Still, none of these possible objects constitutes a "kernel":
none is a permanent system-wide totalitarianly centralizing invariant entity,
through which all non-local information is bound to pass;
any may be replaced anytime by another, better,
more suited and/or more advertised.


> I'm currently a student .. not even in college yet .. so just about all the
> information on OSs I can get is on kernel based systems.
>
Because the OS world is stubbornly dominated by the kernel paradigm,
everyone is as much prepared for the NoKernel idea as anyone else:
not at all by education,
completely by nature, because it is a most natural idea.


> 	I can take a few wild guesses as to how the system might work, but
> thats all they are -- wild guesses.
If my explanations are bad, please tell me how wrong they are,
please suggest how I can make it better,
so I can spread these ideas better and faster.
And of course, if there's any flaw in my ideas, please warn me, too!

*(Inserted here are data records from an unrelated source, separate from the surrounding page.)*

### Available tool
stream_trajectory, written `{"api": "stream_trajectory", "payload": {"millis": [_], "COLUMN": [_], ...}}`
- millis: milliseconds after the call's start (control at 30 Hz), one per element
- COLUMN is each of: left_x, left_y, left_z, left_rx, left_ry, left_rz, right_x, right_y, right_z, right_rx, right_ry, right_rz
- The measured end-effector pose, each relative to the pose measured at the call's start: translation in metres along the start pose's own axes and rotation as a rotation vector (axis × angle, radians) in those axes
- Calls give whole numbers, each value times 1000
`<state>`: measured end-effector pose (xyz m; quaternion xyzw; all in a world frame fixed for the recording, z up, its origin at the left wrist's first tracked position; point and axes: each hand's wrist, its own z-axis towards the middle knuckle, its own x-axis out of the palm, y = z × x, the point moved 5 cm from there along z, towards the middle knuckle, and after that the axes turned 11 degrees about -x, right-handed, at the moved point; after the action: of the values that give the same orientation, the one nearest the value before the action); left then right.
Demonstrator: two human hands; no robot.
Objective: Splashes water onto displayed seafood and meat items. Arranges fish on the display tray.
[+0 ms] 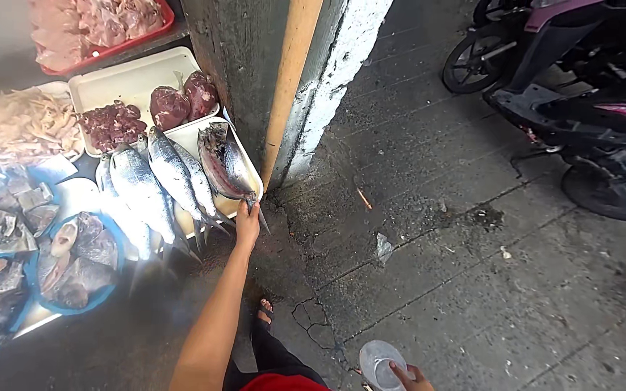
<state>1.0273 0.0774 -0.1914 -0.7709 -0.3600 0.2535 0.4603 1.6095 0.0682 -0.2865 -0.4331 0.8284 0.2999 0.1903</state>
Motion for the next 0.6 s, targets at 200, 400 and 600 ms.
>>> {"api": "stream_trajectory", "payload": {"millis": [200, 400, 600], "left_x": [4, 6, -1], "left_y": [4, -7, 5], "left_z": [-2, -10, -15], "left_rx": [-41, -145, -249], "left_ry": [11, -123, -56], "left_rz": [254, 464, 409], "right_x": [8, 27, 54], "right_y": [27, 179, 372], "right_z": [19, 31, 5], "right_rx": [-51, -439, -860], "right_ry": [-8, 57, 240], "right_rz": [125, 458, 524]}}
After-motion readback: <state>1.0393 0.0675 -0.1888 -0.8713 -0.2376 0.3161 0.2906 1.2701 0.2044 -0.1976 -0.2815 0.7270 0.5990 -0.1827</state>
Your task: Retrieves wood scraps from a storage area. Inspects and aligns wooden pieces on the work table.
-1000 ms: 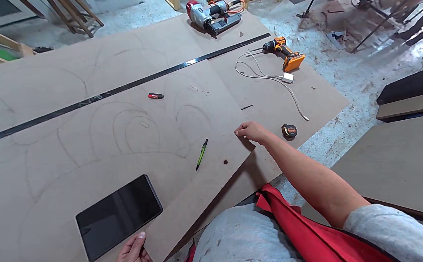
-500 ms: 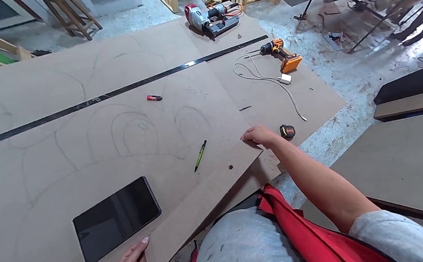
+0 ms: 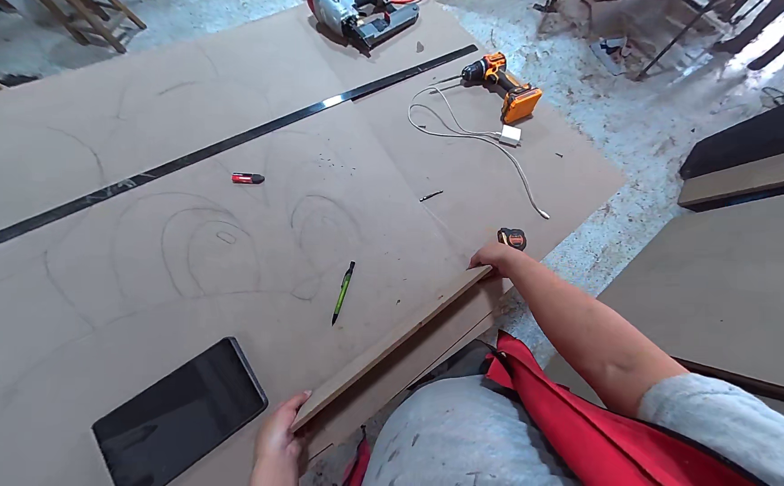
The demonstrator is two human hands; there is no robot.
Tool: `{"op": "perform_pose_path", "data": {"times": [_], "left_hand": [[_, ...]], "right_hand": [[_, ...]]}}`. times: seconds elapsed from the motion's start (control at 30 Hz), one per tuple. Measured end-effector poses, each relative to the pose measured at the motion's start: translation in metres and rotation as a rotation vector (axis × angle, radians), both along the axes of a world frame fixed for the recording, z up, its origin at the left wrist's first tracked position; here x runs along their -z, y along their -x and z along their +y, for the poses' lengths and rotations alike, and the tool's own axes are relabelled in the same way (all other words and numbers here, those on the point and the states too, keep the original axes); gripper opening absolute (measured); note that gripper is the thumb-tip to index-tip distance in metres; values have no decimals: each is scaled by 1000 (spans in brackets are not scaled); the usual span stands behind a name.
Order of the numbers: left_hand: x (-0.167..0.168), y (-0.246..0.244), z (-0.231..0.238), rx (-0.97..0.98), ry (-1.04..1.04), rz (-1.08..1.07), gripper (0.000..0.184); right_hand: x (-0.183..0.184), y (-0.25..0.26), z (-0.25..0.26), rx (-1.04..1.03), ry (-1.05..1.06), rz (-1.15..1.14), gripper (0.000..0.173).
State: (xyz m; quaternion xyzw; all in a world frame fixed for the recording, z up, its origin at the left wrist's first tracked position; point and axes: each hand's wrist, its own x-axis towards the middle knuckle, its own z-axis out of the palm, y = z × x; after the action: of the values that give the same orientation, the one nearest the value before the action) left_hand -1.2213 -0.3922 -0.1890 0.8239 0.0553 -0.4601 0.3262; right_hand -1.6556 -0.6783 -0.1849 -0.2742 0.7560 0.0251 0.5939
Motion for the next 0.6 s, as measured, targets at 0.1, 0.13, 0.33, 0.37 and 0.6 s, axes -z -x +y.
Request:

> I assume that each thread has its own task switching code ..
Yes.

> but how does a task get preempted by another?
Because the task-switching code does not float over the void.
Rather, objects are built from other objects.
Hence, when you built an object,
you chose an execution meta-object that controls task switching.
Most probably, you let the system implicitly choose it for you;
and because a development system is open,
unless you explicitly gave the execution meta-object,
the one given to you by default allows you to later migrate
your object to another meta-object, that will better suit
the needs that you've realized you had in the meantime.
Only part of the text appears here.